London-based Liontrust GF Tortoise Fund, whose 2022 investment return leads long/short hedge fund peers, took a long position in social media giant Meta Platforms after the stock slid by two thirds this year.
The fund's manager, Tom Morris, said it purchased the position in the owner of Facebook and Instagram last month, Bloomberg reported. It marks an outlying view of a stock most investors have fled in 2022.
Meta has struggled for a variety of reasons this year, not the least of which the Federal Reserve's decision to raise interest rates to fight surging inflation. That has pushed the overall U.S. stock market to its worst losses since the global financial crisis in 2008.
Meta's shares suffered additional pain amid challenges ranging from increased competition for social media advertising to investors' skepticism about the firm's focus on the metaverse for future growth. Earlier this month, Meta announced more than 11,000 job cuts, or about 13% of its work force.
Liontrust, on the other hand, has gained 22% year-to-date, exceeding the 12% decline for the Bloomberg Equity Long/Shorts Hedge Fund Index, by targeting firms it views as undervalued. That performance also tops 99% of the fund's global peers.

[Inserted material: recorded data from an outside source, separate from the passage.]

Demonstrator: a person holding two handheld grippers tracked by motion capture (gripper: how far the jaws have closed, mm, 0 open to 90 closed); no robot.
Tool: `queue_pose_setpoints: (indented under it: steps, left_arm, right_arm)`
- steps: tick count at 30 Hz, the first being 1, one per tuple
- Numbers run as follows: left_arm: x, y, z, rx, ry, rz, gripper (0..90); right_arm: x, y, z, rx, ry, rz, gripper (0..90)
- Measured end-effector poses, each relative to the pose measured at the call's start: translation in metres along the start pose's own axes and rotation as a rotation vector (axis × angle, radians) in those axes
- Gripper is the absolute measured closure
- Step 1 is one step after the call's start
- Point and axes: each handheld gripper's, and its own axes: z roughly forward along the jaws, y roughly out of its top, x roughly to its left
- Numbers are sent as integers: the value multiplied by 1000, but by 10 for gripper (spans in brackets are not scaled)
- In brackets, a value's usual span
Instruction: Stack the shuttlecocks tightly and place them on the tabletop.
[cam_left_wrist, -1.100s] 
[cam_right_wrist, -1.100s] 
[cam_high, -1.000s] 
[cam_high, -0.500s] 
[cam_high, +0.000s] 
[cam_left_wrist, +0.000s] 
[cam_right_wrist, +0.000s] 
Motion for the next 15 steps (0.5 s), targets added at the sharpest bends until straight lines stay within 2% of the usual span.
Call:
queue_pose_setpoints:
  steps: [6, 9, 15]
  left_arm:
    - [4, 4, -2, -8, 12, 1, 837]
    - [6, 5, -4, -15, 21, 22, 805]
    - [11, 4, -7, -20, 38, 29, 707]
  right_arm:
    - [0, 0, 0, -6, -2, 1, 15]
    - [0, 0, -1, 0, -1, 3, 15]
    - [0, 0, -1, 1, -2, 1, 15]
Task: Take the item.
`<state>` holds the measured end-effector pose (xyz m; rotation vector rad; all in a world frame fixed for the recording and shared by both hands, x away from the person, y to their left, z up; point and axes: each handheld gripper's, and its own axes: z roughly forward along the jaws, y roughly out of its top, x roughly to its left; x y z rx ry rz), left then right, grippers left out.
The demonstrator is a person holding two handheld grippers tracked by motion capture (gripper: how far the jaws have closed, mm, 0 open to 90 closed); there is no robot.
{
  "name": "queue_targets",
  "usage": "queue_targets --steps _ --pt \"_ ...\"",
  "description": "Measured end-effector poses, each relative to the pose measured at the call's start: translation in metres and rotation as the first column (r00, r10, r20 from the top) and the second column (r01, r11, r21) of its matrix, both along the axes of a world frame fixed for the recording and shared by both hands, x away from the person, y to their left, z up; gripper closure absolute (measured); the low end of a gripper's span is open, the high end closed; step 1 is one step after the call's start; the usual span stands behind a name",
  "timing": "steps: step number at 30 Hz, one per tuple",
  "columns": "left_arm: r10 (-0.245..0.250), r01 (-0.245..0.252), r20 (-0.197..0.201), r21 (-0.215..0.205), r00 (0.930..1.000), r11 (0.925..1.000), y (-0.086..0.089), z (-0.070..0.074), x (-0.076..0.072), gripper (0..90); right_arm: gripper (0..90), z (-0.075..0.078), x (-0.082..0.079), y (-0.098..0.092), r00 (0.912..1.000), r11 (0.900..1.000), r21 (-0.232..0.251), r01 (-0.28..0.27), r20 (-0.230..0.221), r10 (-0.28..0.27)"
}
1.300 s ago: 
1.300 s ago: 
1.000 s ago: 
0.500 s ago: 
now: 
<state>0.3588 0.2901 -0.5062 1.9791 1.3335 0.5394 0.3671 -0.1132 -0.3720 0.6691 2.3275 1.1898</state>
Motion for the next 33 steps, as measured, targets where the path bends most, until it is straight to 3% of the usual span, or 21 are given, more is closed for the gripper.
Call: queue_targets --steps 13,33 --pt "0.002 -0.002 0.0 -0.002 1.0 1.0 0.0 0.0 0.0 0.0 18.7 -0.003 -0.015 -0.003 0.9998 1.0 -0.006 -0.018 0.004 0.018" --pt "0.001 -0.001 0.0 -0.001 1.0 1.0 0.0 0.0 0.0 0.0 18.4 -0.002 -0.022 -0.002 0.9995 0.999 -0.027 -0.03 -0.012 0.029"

Morris told Bloomberg the fund has benefited this year from significant bets against the S&P 500 and Nasdaq indices, which have declined 16% and 28% year-to-date, respectively. Short positions in U.S. technology stocks and long positions in consumer staples and health care -- sectors generally viewed as less volatile in turbulent financial markets -- have produced further gains.
Big tech stocks such as Meta provided the main thrust for the S&P 500 Index's steady march to an all-time high on the first trading day of 2022. Meta's market value at the time exceeded $900 billion. It since dropped below $300 billion.
As a result, the price-to-earnings ratio of the company's stock, viewed as a gauge of value by investors, has fallen to 11 from 24 this year. That's a level reserved for stocks viewed as relatively "cheap" by investors, whereas tech stocks with optimistic growth outlooks traditionally have had high P/E ratios.
Shares of Meta, which now trade their lowest level since February 2016, fell as much as 2.1% in early trading Monday and remain on track for their worst calendar year return since the company's initial public offering in 2012.